**Problem description**
Take the lines below beginning at the line that has "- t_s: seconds" and stopping after the line that has "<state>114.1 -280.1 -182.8", and print them exactly as they are, with no other lines.
Top of Extracted data
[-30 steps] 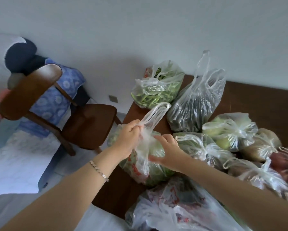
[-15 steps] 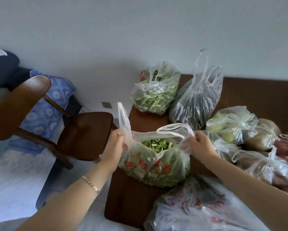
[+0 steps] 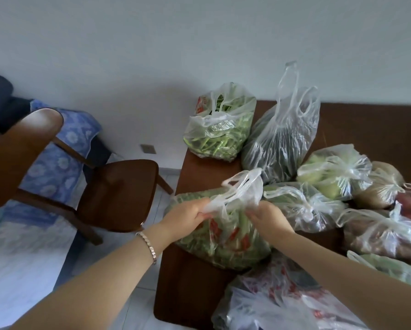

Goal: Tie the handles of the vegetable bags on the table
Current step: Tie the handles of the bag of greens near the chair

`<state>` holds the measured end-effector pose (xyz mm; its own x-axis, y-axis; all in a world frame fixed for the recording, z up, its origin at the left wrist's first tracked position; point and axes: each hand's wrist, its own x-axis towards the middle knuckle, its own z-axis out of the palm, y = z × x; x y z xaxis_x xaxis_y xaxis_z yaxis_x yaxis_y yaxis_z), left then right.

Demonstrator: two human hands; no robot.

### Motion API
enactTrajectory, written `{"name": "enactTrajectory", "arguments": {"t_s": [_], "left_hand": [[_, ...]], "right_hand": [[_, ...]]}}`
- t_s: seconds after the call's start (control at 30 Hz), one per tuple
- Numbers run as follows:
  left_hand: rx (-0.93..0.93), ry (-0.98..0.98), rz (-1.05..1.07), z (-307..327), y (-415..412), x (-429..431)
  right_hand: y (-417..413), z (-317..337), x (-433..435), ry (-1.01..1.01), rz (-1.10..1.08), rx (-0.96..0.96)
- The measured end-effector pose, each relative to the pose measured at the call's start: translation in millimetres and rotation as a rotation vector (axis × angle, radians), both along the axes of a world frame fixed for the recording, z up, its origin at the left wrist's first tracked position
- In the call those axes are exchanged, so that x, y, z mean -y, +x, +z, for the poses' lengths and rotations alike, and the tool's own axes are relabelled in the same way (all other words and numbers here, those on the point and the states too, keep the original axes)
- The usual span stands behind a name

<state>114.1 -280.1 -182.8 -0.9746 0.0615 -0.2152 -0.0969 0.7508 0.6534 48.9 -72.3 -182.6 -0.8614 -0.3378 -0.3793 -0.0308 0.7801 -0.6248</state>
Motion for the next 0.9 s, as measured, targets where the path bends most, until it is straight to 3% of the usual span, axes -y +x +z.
{"name": "enactTrajectory", "arguments": {"t_s": [0.13,0.23,0.4,0.5,0.67,0.77,0.9], "left_hand": [[-0.086,0.294,0.349,0,4,-3],[-0.079,0.341,0.393,-14,25,-19],[0.069,0.165,0.392,-38,29,-29],[0.155,0.081,0.391,-40,16,-29],[0.139,0.483,0.410,-18,-3,-40],[0.150,0.824,0.576,-13,-12,-50],[0.083,1.312,0.787,-4,-18,-60]], "right_hand": [[-24,10,-5,-0.206,-0.242,-0.066],[-22,9,-13,-0.249,-0.157,-0.037],[-10,-6,-25,0.031,0.128,0.065],[-13,0,-15,0.259,0.395,0.013],[-21,-1,7,0.066,0.287,0.161],[-20,-9,7,-0.012,0.234,0.144],[-24,-10,-2,-0.156,-0.022,0.276]]}}
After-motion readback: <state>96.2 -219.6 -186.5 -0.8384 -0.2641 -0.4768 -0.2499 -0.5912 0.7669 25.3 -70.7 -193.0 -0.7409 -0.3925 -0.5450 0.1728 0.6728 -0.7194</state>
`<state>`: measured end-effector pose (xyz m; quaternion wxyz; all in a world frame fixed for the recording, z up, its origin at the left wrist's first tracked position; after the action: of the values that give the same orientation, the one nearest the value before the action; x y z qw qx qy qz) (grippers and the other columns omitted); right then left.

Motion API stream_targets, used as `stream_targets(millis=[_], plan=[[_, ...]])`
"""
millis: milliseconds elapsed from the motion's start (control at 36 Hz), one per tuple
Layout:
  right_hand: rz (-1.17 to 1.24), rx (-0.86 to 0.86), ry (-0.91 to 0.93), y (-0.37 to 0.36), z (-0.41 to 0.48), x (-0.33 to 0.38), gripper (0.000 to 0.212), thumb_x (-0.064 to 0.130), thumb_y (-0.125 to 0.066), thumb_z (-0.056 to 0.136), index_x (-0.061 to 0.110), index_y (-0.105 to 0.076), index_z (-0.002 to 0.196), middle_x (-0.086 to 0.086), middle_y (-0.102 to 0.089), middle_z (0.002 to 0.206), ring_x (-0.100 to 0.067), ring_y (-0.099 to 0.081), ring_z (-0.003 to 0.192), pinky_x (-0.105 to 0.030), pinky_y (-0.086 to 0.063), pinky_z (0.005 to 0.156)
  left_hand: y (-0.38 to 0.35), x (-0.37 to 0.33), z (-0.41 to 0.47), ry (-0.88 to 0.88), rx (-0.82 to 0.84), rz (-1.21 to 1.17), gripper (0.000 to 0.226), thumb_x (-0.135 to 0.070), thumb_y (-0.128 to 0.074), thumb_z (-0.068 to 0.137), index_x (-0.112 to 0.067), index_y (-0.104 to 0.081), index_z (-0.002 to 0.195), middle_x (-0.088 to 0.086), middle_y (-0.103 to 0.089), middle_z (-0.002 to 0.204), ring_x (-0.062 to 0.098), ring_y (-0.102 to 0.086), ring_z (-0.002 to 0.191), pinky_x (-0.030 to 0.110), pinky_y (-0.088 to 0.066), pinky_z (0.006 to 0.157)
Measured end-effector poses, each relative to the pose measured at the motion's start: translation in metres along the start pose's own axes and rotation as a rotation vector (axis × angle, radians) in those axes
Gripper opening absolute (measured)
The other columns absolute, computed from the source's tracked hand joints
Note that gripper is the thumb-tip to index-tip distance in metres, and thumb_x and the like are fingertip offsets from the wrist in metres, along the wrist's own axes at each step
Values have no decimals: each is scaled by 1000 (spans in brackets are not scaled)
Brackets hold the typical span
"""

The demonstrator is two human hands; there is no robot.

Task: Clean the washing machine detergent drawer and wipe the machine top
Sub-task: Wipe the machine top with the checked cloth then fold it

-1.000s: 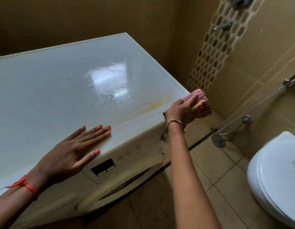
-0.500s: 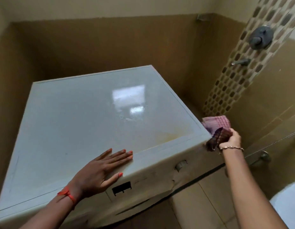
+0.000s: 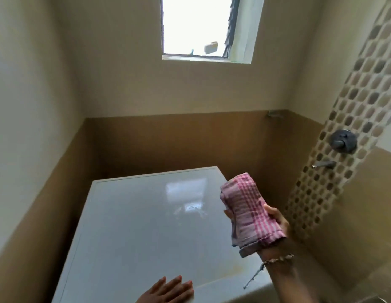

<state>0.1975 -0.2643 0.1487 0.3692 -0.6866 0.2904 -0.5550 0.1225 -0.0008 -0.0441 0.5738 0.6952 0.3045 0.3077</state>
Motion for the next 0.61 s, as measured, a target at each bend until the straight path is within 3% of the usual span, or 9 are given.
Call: stream_targets(millis=[83, 167, 222, 250, 278, 333, 444, 528, 611], plan=[[-16, 98, -180, -35, -2, -16, 59, 5, -86, 16, -6, -71, 73, -27, -68, 83, -47, -66, 71, -66, -50, 68, -10, 1, 1, 91, 88, -68, 49, -29, 3, 102, -30, -4, 150, -15, -4, 156, 0, -51, 121, 27, -51, 87], [-65, 126, -313, -55, 3, -20, 66, 2, -83, 23, -11, -67, 86, -31, -64, 95, -51, -63, 81, -66, -49, 74, 46, 11, 4, 184, 207, -774, 45, -45, 5, 98, -45, -14, 139, -31, -19, 147, -9, -37, 126, 31, -40, 100], [-119, 170, -366, -65, 6, -21, 67, 3, -80, 31, -10, -61, 94, -29, -62, 98, -49, -63, 83, -61, -53, 71, 92, 13, 11, 343, -162, -1163, 72, -81, -21, 77, -45, -18, 139, -28, -25, 143, -8, -23, 131, 23, -23, 110], [-156, 171, -383, -69, 8, -21, 64, 4, -78, 35, -9, -60, 95, -28, -63, 96, -47, -64, 80, -58, -54, 68, 116, 16, 14, 493, -156, -1202, 94, -92, -32, 60, -39, -33, 138, -23, -36, 137, -4, -30, 130, 19, -25, 106], [-180, 179, -406, -75, 9, -20, 60, 5, -78, 37, -9, -60, 93, -28, -64, 93, -45, -65, 78, -56, -55, 67, 131, 23, 19, 587, -232, -1329, 96, -93, -40, 54, -34, -46, 130, -17, -47, 130, 1, -39, 126, 20, -30, 102], [-238, 240, -454, -84, 11, -19, 63, 7, -82, 34, -9, -64, 93, -28, -64, 96, -45, -65, 81, -55, -52, 74, 173, 35, 19, 644, -406, -1583, 61, -75, -37, 78, -31, -51, 118, -8, -56, 121, 13, -50, 118, 32, -38, 97], [-394, 326, -511, -102, 25, -11, 67, 9, -81, 39, -8, -64, 102, -27, -63, 104, -42, -64, 89, -50, -51, 82, 241, 63, 12, 596, -695, -1696, 58, -70, -39, 81, -27, -58, 114, -6, -63, 118, 16, -58, 112, 38, -46, 92], [-592, 359, -566, -120, 35, -4, 68, 12, -63, 59, -8, -52, 123, -28, -52, 121, -43, -55, 105, -52, -40, 98, 273, 76, 5, 507, -637, -1583, 56, -61, -49, 75, -22, -64, 112, -3, -69, 112, 12, -63, 106, 37, -49, 90], [-741, 360, -613, -136, 46, 6, 49, 12, -50, 63, -6, -61, 107, -25, -63, 100, -36, -63, 86, -40, -48, 86, 294, 85, 4, 472, -550, -1492, 47, -47, -64, 73, -15, -67, 107, 5, -71, 104, 15, -65, 102, 31, -53, 82]])
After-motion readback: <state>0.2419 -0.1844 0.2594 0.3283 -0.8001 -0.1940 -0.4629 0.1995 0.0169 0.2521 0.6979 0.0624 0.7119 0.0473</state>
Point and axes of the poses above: each hand's wrist, its own z-axis towards the middle knuckle, its own y-axis out of the back of the hand, x = y × z, the point moved 1 cm from there along z, towards the middle knuckle
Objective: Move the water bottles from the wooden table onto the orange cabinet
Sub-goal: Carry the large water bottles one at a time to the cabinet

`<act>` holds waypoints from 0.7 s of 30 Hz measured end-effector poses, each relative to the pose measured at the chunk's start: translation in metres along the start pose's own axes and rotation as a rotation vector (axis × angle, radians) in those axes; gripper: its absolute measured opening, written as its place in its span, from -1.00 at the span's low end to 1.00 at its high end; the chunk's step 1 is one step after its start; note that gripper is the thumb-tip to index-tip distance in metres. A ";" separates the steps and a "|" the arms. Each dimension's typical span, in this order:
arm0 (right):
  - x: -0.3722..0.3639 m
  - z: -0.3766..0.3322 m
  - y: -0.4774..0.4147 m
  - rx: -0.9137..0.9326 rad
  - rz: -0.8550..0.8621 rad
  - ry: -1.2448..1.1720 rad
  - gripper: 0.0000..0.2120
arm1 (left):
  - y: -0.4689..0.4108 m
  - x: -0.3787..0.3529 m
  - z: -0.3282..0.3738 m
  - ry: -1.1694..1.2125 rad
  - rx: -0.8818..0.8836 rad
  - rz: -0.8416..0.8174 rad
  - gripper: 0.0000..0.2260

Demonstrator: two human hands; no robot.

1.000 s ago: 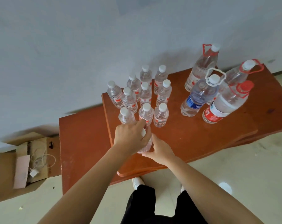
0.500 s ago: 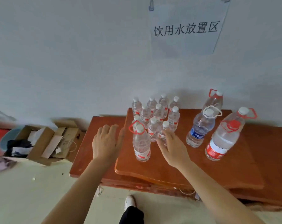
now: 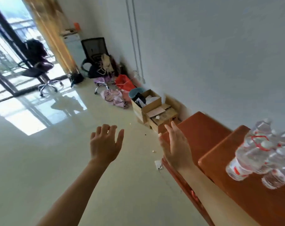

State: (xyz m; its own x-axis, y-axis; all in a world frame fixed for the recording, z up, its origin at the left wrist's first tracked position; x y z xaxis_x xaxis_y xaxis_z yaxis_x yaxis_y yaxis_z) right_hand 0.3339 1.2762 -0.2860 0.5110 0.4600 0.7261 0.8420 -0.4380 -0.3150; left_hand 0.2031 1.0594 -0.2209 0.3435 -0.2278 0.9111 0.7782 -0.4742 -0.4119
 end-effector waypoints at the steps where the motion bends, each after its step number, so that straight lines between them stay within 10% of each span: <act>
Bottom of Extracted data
**Written answer**
- t_s: seconds after the call's start (control at 30 Hz), one per tuple
- Numbers run as follows:
  left_hand: rx (-0.93..0.93), ry (-0.98..0.98), rz (-1.05..1.07), z (-307..327), y (-415..412), x (-429..431)
  right_hand: y (-417..413), z (-317..337), x (-433..435), ry (-1.01..1.01), rz (-1.10..1.08), rx (-0.96..0.96)
- The measured end-effector pose, each relative to the pose measured at the call's start: translation in millimetres and rotation as a rotation vector (axis × angle, radians), both along the axes of a world frame fixed for the recording, z up, its origin at the left wrist's first tracked position
- In the call those axes are exchanged, so that x, y, z mean -y, +x, +z, for the poses' lengths and rotations alike, and the tool's own axes are relabelled in the same way (all other words and numbers here, those on the point and the states too, keep the original axes)
- The usual span stands behind a name

<state>114.1 -280.1 -182.8 -0.9746 0.0615 -0.2152 -0.0969 0.7508 0.6534 48.9 -72.3 -182.6 -0.8614 -0.3378 -0.3793 -0.0308 0.7801 -0.6248</state>

This answer requires nothing further.